デュシャンも、さいしょは画家としてスタートしたのです! その時代の作品をまとめたコーナーが「1.画家だったデュシャン」でした。1912年に制作された《階段を下りる裸体 No.2》(油彩/カンヴァス)をアンデパンダンテ展に出品したところ、キュビズムの大家であった展示委員たちから自分たちの主義とは異なる未来派的な作品とみなされ、作品を引き上げるよう要求されたのでした。傷ついたデュシャンは絵画制作から遠ざかることになります。しかし、デュシャンは早くも1913年に、既製品をつかったアート作品をつくっています。今回見たのは1964年に再制作したものなのですが《自転車の車輪》と命名されていました。脚が4本ある木製の丸椅子の腰をかける箇所に自転車の車輪を一つ、逆さまに固定してある、そうした作品なのです。単に既製品を組み合わせただけと見る向きもあるでしょうが、その発想や見せ方は、既製品をごく普通の用途に用いるのと違って、言ってみればどこかしらシュールな組合せや見せ方をしているのです。だから、私としてもちょっと考えながら隅から隅まで見ることを繰り返しました。それが「2.レディ・メイド(既製品を用いた芸術作品)」の章で、このコーナーの作品は興味深く見ることができました。

次のコーナーは通称「大ガラス」と呼ばれる規模の大きい作品で、自身が制作した他の作品からの引用も含まれているのですが、1923年、制作を放棄してしまいます。私にとっては、タイトルとの連関をどう捉えたらよいかわからずじまいに終わった作品でした(残念!)。またデュシャンはローズ・セラヴィという女性名で作品を作ったりもしました。それらの作品が「ローズ・セラヴィ(デュシャンの女性分身)」で見ることができます。「大ガラス」制作放棄以降の作品を見、デュシャンへのオマージュを見たあと、さいごの章「7.《与えられたとせよ 1.落ちる水 2.照明用ガス》(遺作)とその周辺」へと進みます。ここでは何と言っても遺作が脳裡に焼き付けられましたが、小さな《排水栓》なども違った意味で印象に残りました。

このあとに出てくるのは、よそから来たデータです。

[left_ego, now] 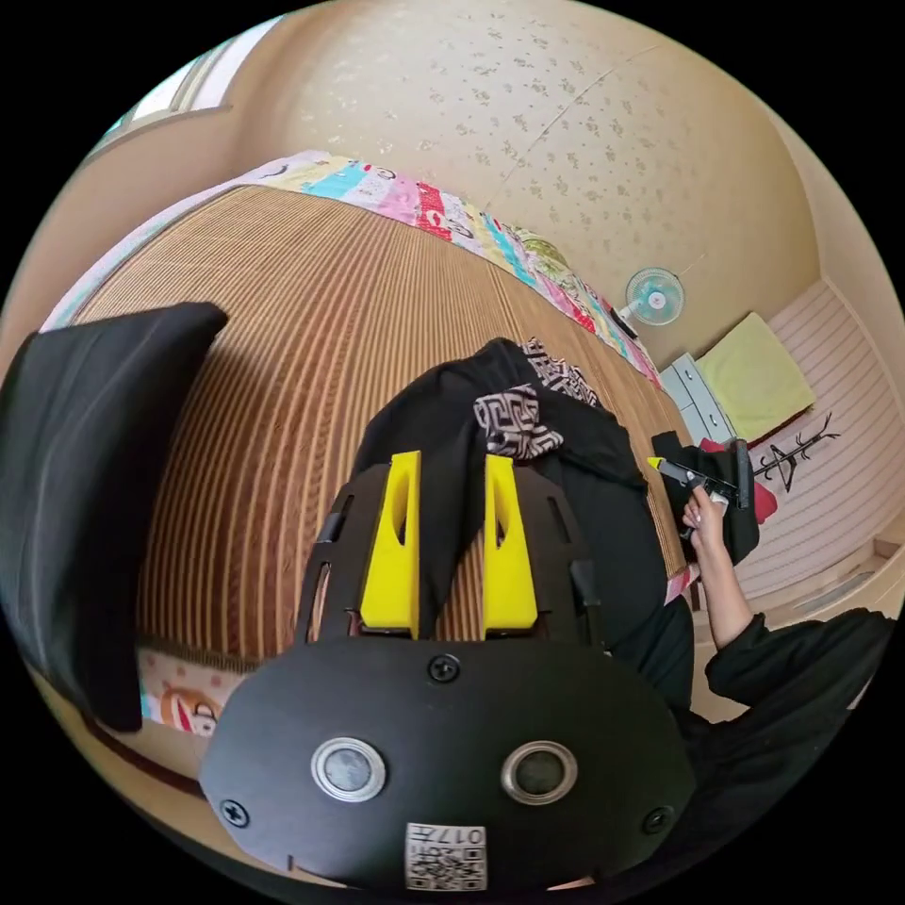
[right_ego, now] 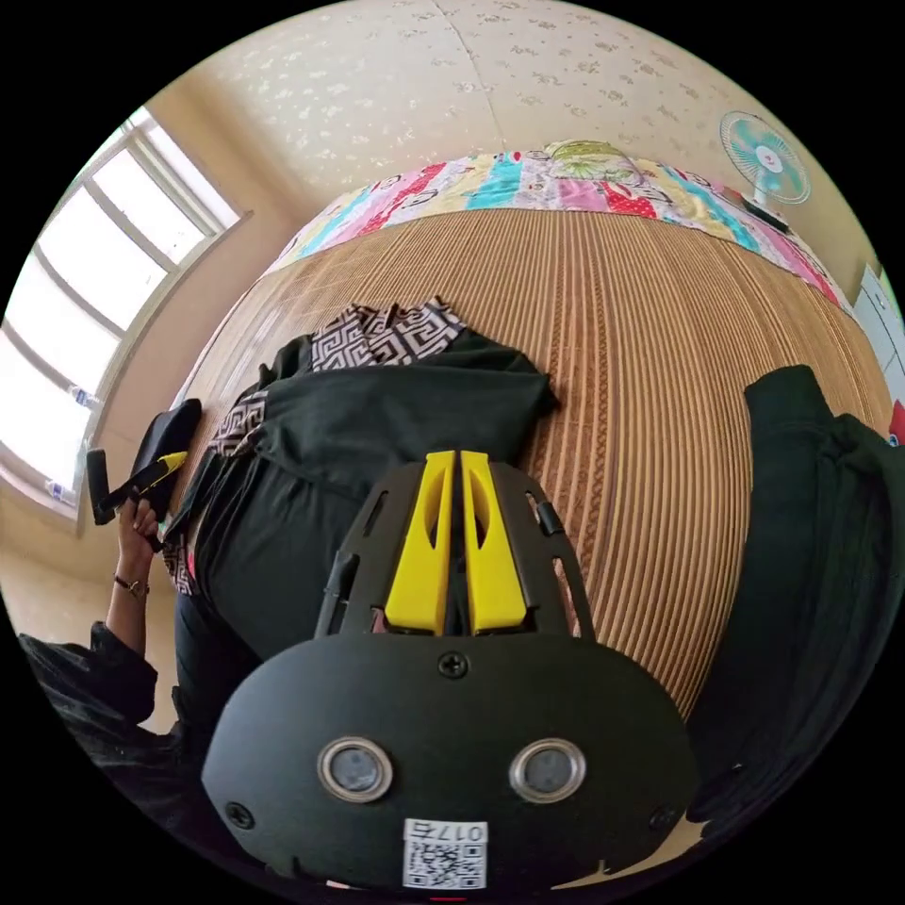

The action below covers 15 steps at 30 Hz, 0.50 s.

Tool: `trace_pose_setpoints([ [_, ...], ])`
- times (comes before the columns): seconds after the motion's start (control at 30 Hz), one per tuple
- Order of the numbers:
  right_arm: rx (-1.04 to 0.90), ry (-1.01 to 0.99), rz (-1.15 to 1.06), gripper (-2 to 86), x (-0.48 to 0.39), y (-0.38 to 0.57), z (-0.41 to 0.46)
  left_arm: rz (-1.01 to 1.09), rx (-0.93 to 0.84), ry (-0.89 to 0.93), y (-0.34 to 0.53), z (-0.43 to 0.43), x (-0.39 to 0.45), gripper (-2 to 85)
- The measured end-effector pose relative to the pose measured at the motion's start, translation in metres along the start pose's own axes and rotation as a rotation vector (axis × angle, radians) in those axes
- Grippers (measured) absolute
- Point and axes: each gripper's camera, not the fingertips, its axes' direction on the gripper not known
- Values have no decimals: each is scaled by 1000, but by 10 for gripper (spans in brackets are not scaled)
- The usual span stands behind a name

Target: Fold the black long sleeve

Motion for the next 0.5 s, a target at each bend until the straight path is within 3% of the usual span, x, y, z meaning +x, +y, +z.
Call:
trace_pose_setpoints([
  [0.13, -70, -75, -37, 3, -32, 41, 4, -101, -5, -135, 62, -47, -23, 119],
  [0.3, -85, -261, 3, 4, -56, 89, 7, -204, -61, -35, 94, -51, -53, 130],
  [0.5, -100, -283, -9, 3, -78, 110, -6, -105, -37, 18, 66, -93, -45, 23],
])
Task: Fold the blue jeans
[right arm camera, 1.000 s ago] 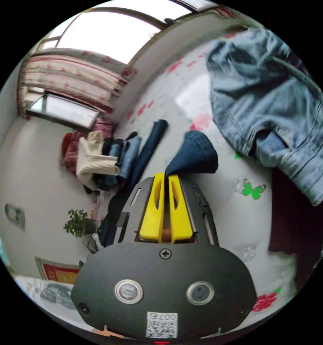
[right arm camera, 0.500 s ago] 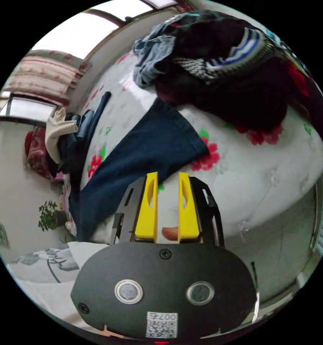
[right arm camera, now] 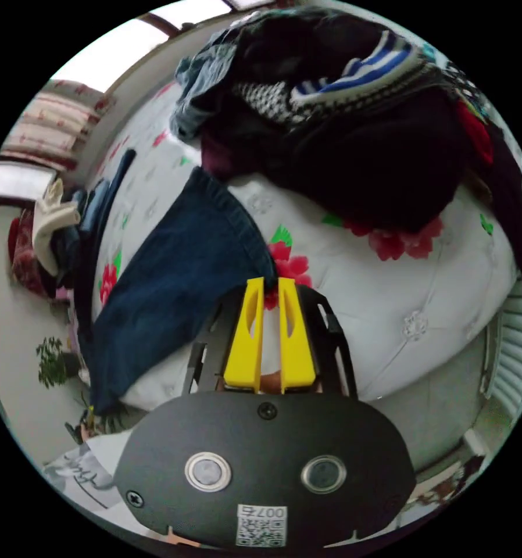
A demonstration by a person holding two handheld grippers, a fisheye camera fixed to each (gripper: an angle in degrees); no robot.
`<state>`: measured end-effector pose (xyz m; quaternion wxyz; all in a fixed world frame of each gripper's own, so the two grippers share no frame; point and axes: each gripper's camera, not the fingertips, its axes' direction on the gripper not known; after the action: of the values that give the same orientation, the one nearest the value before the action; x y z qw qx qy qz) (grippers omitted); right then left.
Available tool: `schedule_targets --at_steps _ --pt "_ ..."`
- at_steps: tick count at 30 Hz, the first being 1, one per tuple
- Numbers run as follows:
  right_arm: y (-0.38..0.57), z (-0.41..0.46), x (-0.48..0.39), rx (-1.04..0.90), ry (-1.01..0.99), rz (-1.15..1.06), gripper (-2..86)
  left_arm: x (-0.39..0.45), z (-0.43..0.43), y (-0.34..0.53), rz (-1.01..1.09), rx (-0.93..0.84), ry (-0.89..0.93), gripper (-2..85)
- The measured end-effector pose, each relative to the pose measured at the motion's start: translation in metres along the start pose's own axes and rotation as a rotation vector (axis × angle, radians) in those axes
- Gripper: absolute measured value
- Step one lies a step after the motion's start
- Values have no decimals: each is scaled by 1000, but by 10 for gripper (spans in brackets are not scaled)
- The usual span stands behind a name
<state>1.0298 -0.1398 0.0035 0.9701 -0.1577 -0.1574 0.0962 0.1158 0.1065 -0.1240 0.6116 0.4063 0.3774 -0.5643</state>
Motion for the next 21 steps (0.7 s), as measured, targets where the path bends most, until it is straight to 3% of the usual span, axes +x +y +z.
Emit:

さて、ここまでデュシャンの作品に焦点を当てて書いてきましたが、「6.デュシャンへのオマージュ」を除く各章で、デュシャンに影響を受けた後の作家たちの作品がデュシャンと対比できるように展示されていて、しかも会場を見て歩きながら、用意されたマニュアルを読みながらチェックシートに書き込んで対比するという仕掛けがありましたから、これにトライしてみるのもいいでしょう。私が本展を訪れたのは土曜日の午後で、順路にしたがって展示を見始めた頃、「デュシャン・サタデー・セッション」なるものを行うという館内放送がありました。ちょうどセッションが始まる午後3時ちかくでしたので、これ幸いと参加しました。この催しは、さきほどのチェックシート片手に、デュシャンと他の作家の作品を何組か対比しながら、来館者と本展の企画に携わった学芸員の方で議論をしながら作品を鑑賞しようという試みで40分ほどが予定されていました。こう書くとえらく堅苦しく思われるかもしれませんが、そうではありませんでした。

たとえばこんな具合でした。デュシャンには《排水栓》(1964年 鉛)という作品(職人に作らせた製品だそうで)があります。これを適当な高さの台の上に置いて展示してありました。これもアート作品だぞ、というわけです。対比した作品は、ロバート・ゴーバー(1954−)の《排水口》(1989年 シロメ)という作品(レディ・メイドだと思います)でした。排水口を壁の150pあたりの高さの箇所に埋め込むようにして展示してあるのです。前者にはガラス・カバーもかかっていて、ジュエリーショップのというと言い過ぎでしょうが、時計店の商品かと錯覚するような展示の仕方です。そう考えると、日常性を超えてちょっとシュールな感じがしてこないわけでもありません。とまあ、奥歯に物が挟まったようないい方になってしまうのですが、後者はディスプレイの方法も手伝って(こうするよう作家から指定があり、勝手に床面に置いたりできないそうです)、壁の向こう側はどうなっているのだろうという気分にさせてくれました。この日、私が参加したセッションのほかの3組の対比では、どちらかというとデュシャンの作品の方が対比した作品よりも好印象をもって受け入れられていたのですが、これに関しては、ゴーバーの本歌取りの方が一段上という印象を与えてくれました。私も同様の感想です。学芸員の方が解説をする試みは、いまや一般的となっていますが、今回のような試みは今後も時宜を見てつづけてほしいと思いましたし、もっと言えば、他の美術館で採用することも考えてもらえたら現代美術など楽しめるきっかけが得られるだろうなと思いました。

それにしても、現在の企画展がデュシャンとその後のアーティストたちに光を当てたかと思うと、次回企画展は今春開催される「ルーヴル美術館展」なのです(美術館のHP参照)。こちらも楽しみです。